We don’t really know how much social media influence international affairs. Is the democratization of knowledge a greater force for the white hats, or is disinformation a greater force for the black hats? The jury is still out. Regardless, like the unfrozen caveman lawyer in the old SNL skit, Friedman can’t help but be amazed by the magic talking box in his hand, and then go on to make some bombastic point.
Friedman’s op-ed is just the most conspicuous example of rapidly deployed predictions that have nearly zero foundation. Pundits might rightly point out that the old order is under threat, but that has happened before, during this era in international relations, as well as earlier ones.

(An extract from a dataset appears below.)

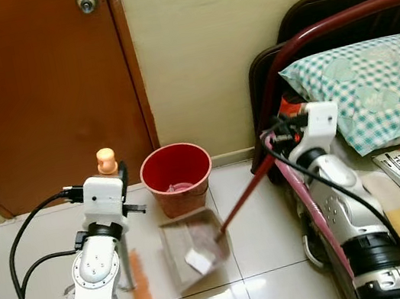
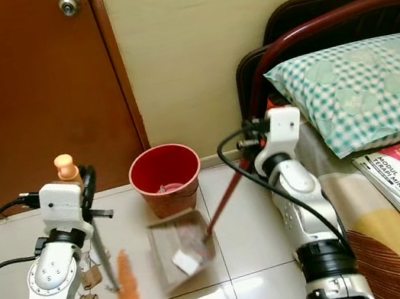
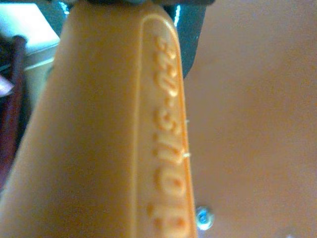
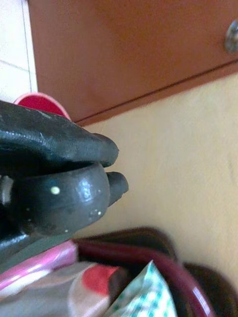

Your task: Sweep floor

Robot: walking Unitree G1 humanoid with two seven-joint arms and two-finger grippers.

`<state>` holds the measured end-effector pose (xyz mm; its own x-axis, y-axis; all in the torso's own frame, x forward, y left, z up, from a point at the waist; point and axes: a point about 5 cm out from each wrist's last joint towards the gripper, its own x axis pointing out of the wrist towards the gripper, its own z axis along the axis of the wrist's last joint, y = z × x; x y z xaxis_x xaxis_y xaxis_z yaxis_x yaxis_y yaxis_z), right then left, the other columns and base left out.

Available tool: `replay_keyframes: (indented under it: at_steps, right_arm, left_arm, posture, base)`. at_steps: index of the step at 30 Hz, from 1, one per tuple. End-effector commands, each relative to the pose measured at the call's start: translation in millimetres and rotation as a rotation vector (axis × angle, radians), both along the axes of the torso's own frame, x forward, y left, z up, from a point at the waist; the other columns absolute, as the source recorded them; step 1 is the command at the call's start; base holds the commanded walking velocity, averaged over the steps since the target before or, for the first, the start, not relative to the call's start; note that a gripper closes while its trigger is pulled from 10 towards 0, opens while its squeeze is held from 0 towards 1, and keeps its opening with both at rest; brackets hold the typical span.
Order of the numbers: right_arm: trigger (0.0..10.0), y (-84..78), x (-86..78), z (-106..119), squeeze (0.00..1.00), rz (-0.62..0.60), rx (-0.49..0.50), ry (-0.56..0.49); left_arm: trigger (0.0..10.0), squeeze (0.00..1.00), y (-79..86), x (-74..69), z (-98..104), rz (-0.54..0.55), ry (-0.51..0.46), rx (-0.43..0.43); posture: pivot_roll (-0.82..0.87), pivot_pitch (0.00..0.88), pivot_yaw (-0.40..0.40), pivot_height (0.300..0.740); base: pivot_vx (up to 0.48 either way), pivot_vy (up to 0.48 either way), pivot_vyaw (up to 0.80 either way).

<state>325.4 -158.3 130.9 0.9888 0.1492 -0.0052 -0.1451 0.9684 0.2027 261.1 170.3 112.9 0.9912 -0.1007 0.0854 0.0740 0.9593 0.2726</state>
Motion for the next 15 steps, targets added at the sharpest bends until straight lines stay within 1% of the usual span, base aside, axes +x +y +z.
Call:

In fact, these occasional threats often remind people about the value of the system, however huge the cost in blood and treasure the lesson might impose. he old order might have weaknesses, or hidden strengths; it might be weakened by current events, or reinvigorated; it might be influenced by new technological developments, or impervious to them. All we can say is that the first reports are always wrong, or at least misleading. As another famous commentator said, “It ain’t over ’til it’s over.”